━━━━━ INPUT DATA ━━━━━

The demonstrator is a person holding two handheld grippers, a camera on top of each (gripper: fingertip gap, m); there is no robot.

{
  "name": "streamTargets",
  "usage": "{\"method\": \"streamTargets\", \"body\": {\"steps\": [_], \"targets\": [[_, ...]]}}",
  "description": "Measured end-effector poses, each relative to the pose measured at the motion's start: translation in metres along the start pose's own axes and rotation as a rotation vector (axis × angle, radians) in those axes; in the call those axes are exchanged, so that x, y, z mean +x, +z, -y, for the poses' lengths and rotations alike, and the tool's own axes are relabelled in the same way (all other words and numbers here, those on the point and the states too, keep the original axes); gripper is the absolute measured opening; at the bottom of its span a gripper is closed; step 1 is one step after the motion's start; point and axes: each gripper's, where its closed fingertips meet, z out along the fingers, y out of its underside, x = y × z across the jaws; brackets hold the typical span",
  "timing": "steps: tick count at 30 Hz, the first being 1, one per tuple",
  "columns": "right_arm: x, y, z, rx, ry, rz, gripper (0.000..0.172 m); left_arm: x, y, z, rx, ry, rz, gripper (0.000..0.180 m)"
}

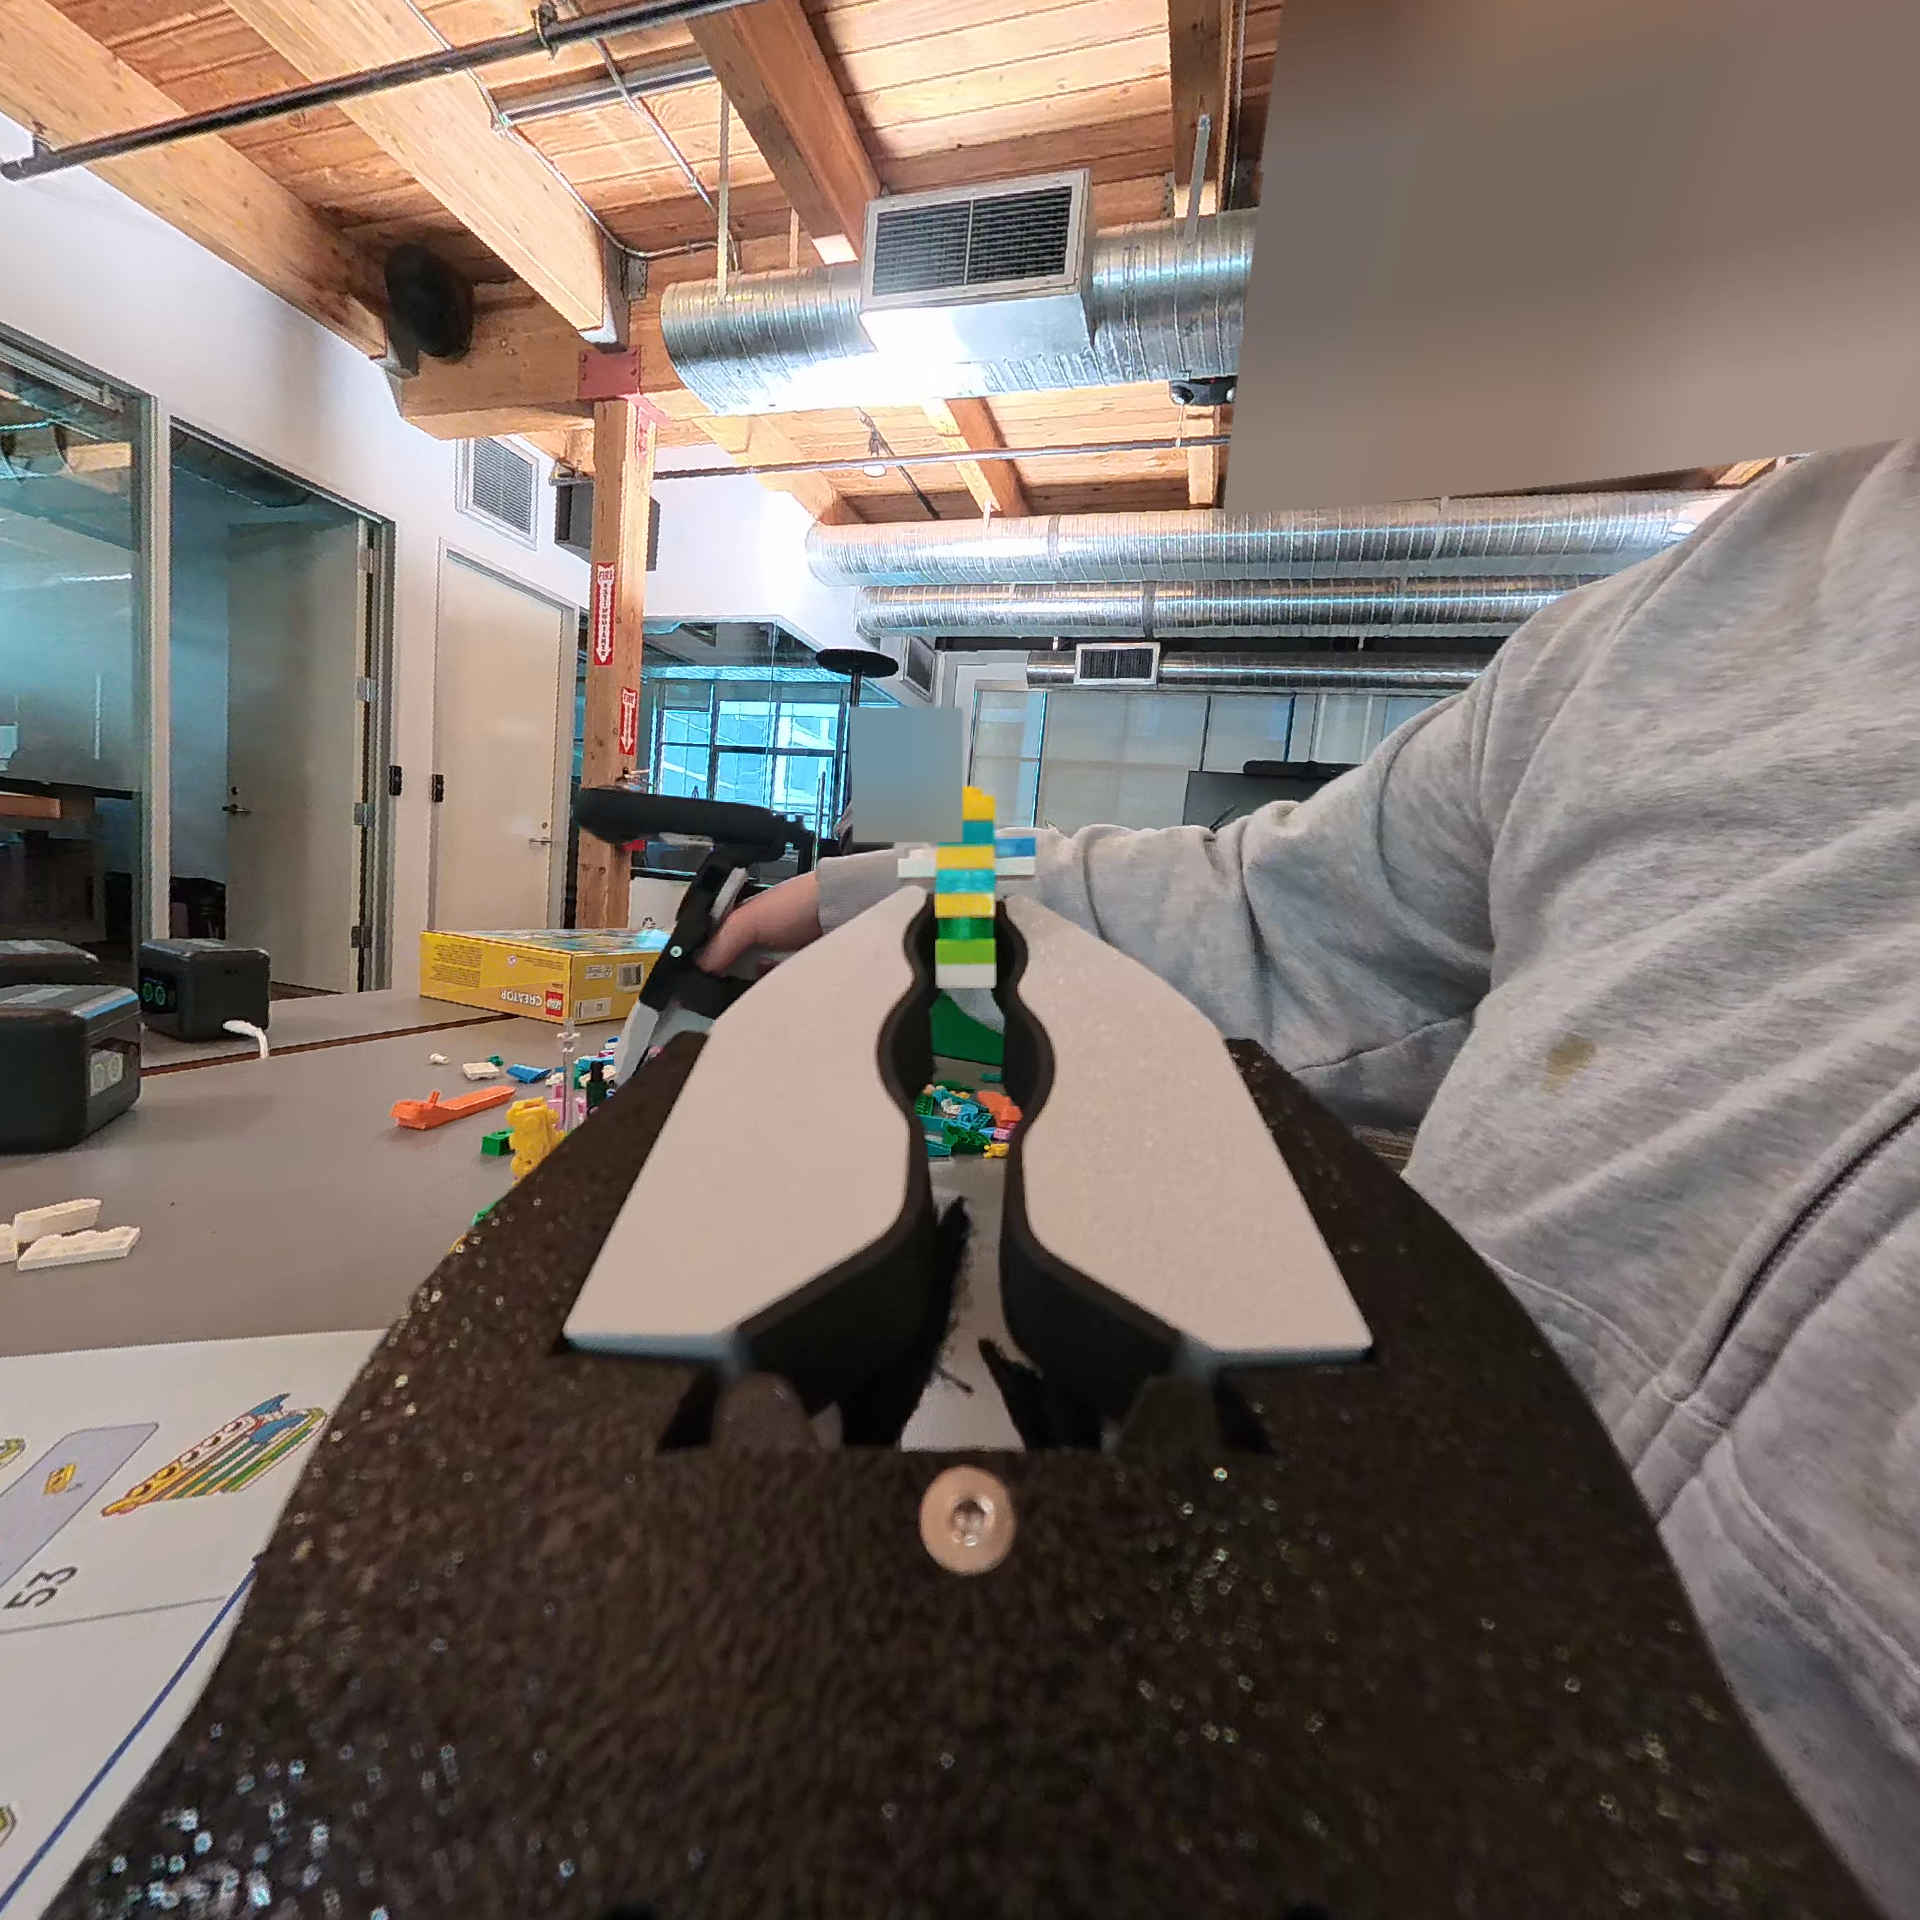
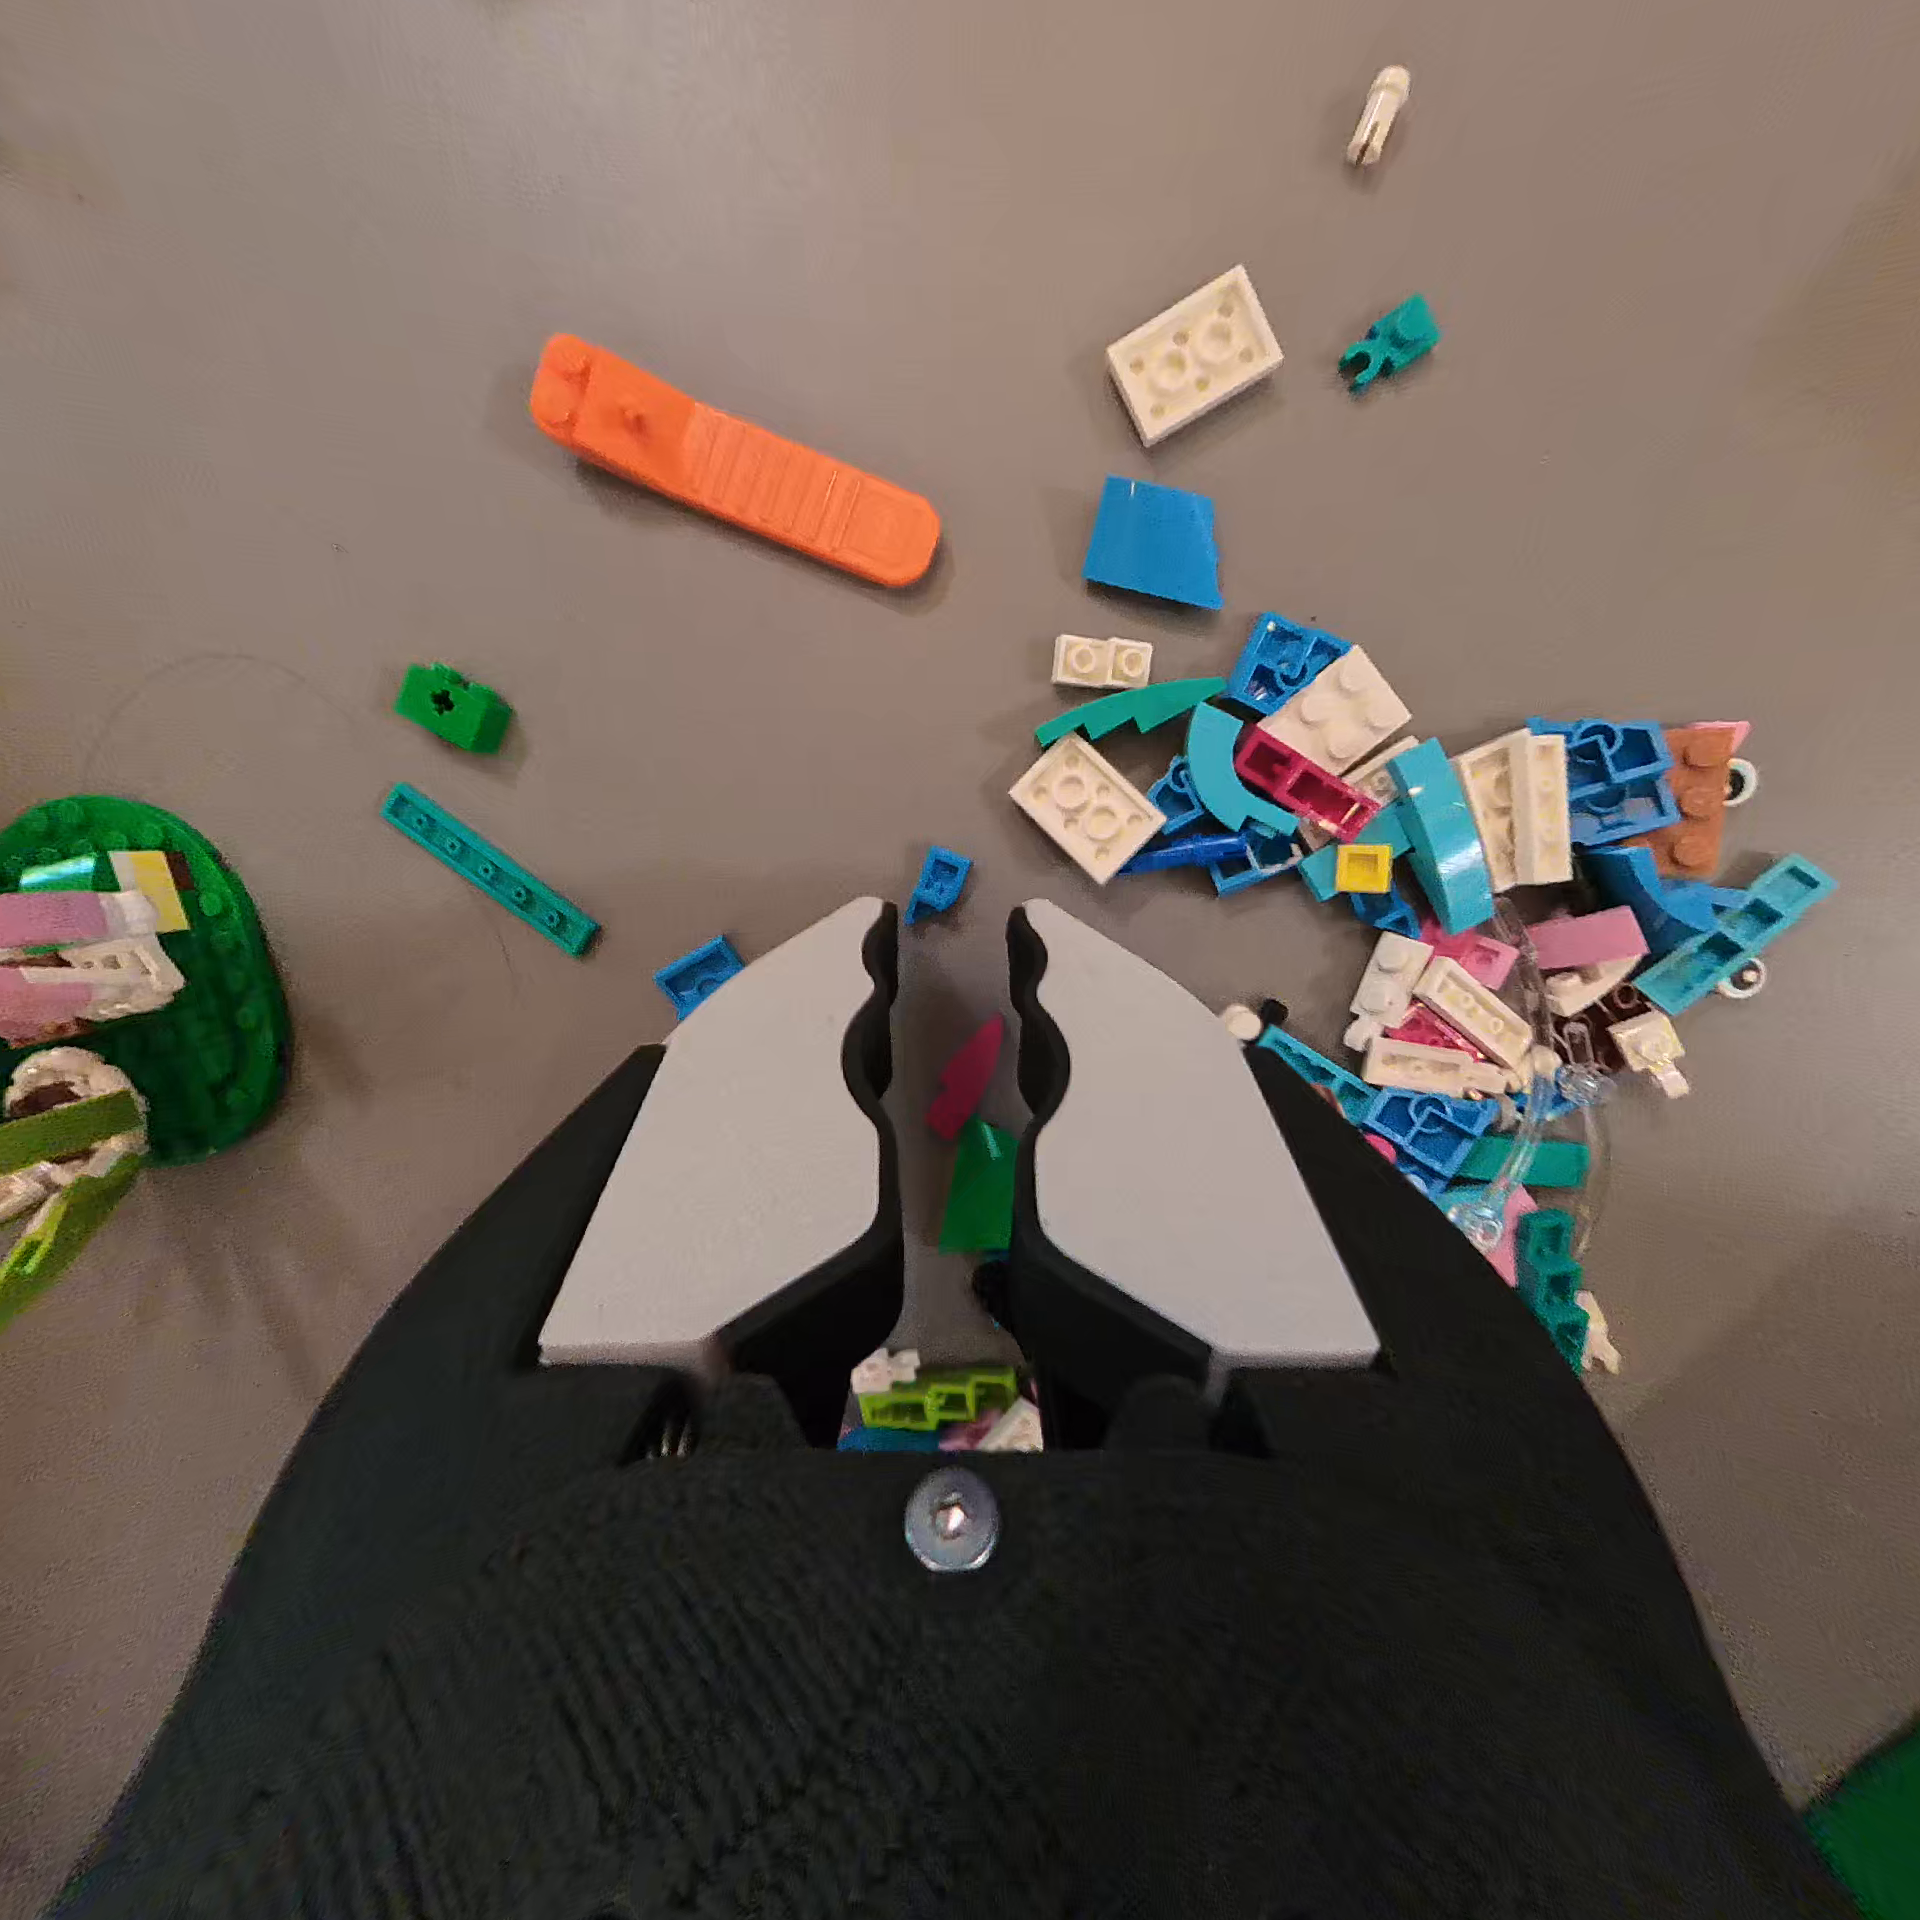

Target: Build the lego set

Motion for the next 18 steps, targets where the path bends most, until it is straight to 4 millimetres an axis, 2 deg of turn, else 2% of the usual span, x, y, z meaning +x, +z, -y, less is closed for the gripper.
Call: {"method": "streamTargets", "body": {"steps": [1, 4, 10, 14, 16, 18], "targets": [[-0.001, 0.002, 0.001, -0.004, 0.009, 0.012, 0.019, 0.000, 0.000, 0.000, 0.001, -0.001, -0.001, 0.008], [-0.001, 0.007, 0.000, -0.030, 0.003, 0.008, 0.019, 0.000, 0.000, 0.000, 0.000, -0.001, -0.002, 0.008], [0.001, 0.010, 0.001, -0.049, -0.081, -0.059, 0.005, 0.001, 0.001, 0.000, -0.003, 0.004, -0.003, 0.008], [-0.002, 0.000, 0.002, 0.003, -0.274, -0.185, 0.004, 0.000, 0.001, 0.000, -0.002, 0.006, 0.001, 0.008], [-0.017, -0.015, 0.006, 0.101, -0.434, -0.238, 0.004, -0.001, 0.001, -0.001, -0.005, 0.006, 0.007, 0.008], [-0.043, -0.035, 0.010, 0.241, -0.651, -0.304, 0.004, -0.003, 0.002, -0.001, -0.009, 0.004, 0.021, 0.008]]}}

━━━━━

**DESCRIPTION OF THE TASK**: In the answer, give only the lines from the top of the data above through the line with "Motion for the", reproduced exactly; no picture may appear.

**YOUR RESPONSE**:
The demonstrator is a person holding two handheld grippers, a camera on top of each (gripper: fingertip gap, m); there is no robot.

{
  "name": "streamTargets",
  "usage": "{\"method\": \"streamTargets\", \"body\": {\"steps\": [_], \"targets\": [[_, ...]]}}",
  "description": "Measured end-effector poses, each relative to the pose measured at the motion's start: translation in metres along the start pose's own axes and rotation as a rotation vector (axis × angle, radians) in those axes; in the call those axes are exchanged, so that x, y, z mean +x, +z, -y, for the poses' lengths and rotations alike, and the tool's own axes are relabelled in the same way (all other words and numbers here, those on the point and the states too, keep the original axes); gripper is the absolute measured opening; at the bottom of its span a gripper is closed; step 1 is one step after the motion's start; point and axes: each gripper's, where its closed fingertips meet, z out along the fingers, y out of its underside, x = y × z across the jaws; brackets hold the typical span",
  "timing": "steps: tick count at 30 Hz, the first being 1, one per tuple",
  "columns": "right_arm: x, y, z, rx, ry, rz, gripper (0.000..0.172 m); left_arm: x, y, z, rx, ry, rz, gripper (0.000..0.180 m)"
}


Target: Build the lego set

Motion for the next 18 steps, targets where the path bends most, until it is straight to 4 millimetres an axis, 2 deg of turn, else 2% of the usual span, x, y, z meaning +x, +z, -y, less is closed for the gripper.

The output requires no additions.